Automatic Classification and Feature Extraction from Multi-Dimensional STEM Data
In order to prepare raw data from scanning transmission electron microscopy for analysis, pattern detection algorithms are developed that allow to identify automatically higher-order feature such as crystalline grains, lattice defects, etc. from atomically resolved measurements.
Modern scanning transmission electron microscopy (STEM) instrumentation provides not only extremely high spatial resolution at high acquisition rates (and hence monitoring dynamics in-situ), but may also characterize the sample locally via electron-energy losses. This adds spectroscopic information together with time or variations of experimental parameters as third or fourth dimension to the usual 2D image. At present, the wealth of information cannot be fully exploited due to the lack of versatile analysis tools.

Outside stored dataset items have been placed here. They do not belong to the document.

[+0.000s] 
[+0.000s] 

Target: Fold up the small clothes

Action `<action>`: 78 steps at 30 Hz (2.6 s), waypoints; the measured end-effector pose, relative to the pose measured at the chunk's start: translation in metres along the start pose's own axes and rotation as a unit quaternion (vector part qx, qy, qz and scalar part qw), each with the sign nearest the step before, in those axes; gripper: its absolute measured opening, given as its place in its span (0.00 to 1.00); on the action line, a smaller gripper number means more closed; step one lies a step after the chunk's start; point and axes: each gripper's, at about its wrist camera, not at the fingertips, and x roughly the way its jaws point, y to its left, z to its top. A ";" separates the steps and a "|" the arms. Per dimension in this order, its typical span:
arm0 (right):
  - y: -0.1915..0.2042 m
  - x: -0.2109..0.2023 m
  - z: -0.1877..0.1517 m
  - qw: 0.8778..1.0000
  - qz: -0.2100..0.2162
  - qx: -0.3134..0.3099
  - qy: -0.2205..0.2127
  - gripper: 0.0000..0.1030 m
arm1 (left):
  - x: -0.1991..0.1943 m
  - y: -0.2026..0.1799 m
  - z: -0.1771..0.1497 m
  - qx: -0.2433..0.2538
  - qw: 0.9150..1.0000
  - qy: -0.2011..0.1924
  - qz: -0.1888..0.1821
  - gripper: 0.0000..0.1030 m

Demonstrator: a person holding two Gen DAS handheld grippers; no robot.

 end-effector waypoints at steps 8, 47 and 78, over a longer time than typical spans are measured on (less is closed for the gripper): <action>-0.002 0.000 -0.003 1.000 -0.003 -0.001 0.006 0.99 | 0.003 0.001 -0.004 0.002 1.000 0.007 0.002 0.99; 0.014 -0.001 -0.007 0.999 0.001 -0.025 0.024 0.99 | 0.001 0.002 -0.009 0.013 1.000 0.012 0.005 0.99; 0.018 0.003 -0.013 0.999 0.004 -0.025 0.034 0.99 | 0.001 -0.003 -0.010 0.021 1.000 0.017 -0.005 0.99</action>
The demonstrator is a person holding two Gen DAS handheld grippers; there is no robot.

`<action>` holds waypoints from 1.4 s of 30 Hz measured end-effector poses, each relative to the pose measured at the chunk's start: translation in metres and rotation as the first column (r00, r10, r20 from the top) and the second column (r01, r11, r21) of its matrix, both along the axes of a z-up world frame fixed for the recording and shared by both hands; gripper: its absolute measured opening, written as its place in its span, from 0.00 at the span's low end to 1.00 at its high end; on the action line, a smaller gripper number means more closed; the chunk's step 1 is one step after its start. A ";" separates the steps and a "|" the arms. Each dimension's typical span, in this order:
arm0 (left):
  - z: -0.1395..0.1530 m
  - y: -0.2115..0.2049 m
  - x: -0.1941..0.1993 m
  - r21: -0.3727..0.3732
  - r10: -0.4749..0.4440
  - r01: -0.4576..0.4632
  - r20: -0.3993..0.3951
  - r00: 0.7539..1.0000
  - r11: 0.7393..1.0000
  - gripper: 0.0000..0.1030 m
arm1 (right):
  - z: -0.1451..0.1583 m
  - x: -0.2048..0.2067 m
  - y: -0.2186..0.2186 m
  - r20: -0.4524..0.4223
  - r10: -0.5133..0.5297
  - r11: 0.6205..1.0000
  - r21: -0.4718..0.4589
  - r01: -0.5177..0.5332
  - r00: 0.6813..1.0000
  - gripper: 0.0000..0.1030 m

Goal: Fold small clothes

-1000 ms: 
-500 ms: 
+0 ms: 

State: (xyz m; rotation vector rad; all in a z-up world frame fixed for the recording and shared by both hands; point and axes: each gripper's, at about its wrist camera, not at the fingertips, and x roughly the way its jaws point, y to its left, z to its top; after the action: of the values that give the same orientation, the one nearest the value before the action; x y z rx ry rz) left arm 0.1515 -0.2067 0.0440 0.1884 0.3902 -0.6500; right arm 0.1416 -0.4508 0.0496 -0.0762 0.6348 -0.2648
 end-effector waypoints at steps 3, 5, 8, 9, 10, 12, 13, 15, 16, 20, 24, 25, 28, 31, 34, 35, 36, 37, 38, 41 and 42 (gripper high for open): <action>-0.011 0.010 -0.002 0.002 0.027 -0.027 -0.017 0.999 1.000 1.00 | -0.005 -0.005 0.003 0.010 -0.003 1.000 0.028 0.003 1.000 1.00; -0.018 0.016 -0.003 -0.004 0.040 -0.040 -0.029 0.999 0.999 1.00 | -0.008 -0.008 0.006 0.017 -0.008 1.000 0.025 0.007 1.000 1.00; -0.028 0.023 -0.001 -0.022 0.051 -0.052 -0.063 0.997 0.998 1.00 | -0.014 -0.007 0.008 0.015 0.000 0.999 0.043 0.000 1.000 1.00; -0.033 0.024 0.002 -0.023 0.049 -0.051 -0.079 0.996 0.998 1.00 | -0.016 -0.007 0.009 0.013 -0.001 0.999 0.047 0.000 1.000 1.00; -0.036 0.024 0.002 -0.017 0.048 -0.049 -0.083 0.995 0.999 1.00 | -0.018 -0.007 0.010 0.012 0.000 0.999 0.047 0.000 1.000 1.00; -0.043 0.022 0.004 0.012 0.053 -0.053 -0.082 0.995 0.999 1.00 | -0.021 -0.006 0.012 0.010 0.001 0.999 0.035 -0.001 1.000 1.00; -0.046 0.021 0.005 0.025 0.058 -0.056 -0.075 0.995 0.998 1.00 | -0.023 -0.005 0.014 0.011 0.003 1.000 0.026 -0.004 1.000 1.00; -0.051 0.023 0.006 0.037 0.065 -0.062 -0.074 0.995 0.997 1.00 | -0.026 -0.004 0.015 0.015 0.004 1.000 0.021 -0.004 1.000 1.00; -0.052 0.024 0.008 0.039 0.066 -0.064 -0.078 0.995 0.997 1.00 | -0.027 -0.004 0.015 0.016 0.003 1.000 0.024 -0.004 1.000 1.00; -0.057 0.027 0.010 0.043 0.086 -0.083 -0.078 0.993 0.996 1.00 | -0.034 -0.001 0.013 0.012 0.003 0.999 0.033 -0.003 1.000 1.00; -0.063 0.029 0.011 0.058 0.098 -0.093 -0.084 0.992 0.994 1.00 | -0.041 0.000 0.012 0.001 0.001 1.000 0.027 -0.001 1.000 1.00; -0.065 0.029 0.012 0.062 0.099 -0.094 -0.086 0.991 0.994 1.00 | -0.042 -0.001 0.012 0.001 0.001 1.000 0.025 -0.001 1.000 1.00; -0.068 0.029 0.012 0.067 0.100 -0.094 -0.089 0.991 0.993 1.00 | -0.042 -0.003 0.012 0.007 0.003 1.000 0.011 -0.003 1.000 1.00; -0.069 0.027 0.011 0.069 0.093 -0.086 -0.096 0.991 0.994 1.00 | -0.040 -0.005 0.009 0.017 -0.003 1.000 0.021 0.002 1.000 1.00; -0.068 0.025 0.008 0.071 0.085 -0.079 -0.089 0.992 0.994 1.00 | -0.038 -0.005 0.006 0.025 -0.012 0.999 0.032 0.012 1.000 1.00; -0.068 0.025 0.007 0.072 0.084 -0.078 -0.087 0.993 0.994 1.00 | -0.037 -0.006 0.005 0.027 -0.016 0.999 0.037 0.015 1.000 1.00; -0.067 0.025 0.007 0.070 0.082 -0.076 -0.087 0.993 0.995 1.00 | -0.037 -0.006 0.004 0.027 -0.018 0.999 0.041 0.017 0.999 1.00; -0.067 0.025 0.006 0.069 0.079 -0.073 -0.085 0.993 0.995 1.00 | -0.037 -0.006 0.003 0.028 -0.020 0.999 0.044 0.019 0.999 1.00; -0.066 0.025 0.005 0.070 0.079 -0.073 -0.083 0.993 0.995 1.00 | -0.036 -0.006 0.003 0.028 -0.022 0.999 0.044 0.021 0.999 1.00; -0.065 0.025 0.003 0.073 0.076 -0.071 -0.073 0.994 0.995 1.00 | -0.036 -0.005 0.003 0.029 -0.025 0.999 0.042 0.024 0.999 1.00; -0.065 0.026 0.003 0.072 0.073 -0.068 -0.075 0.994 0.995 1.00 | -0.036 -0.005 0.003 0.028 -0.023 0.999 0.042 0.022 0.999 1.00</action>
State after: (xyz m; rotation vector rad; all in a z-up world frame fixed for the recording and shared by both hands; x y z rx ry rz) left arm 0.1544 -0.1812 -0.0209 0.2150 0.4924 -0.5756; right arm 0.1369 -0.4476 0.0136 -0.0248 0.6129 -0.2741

In this project, we support multi-dimensional STEM analysis using unsupervised learning: crystallographic segmentation of the 2D scan plane, and feature recognition/discovery within the full data set. Spatial segmentation is necessary to identify the crystallographic and microstructural characteristics of the sample, notably the extent, identity, and lattice orientation of crystalline regions.
As a first success, we managed to automatically detect and differentiate different crystallographic phases based on their local periodicity from High-Angle Annular Dark Field (HAADF) micrographs. This allows for a crystallography-based segmentation of the scan plane, that can be used to improve the signal to noise ratio of the (average) unit-cell appearance of not only the HAADF channel, but all simultaneously recorded channels from other detectors.
The project is funded by and carried out within a Max-Planck wide network on big-data driven material science, called BiGmax.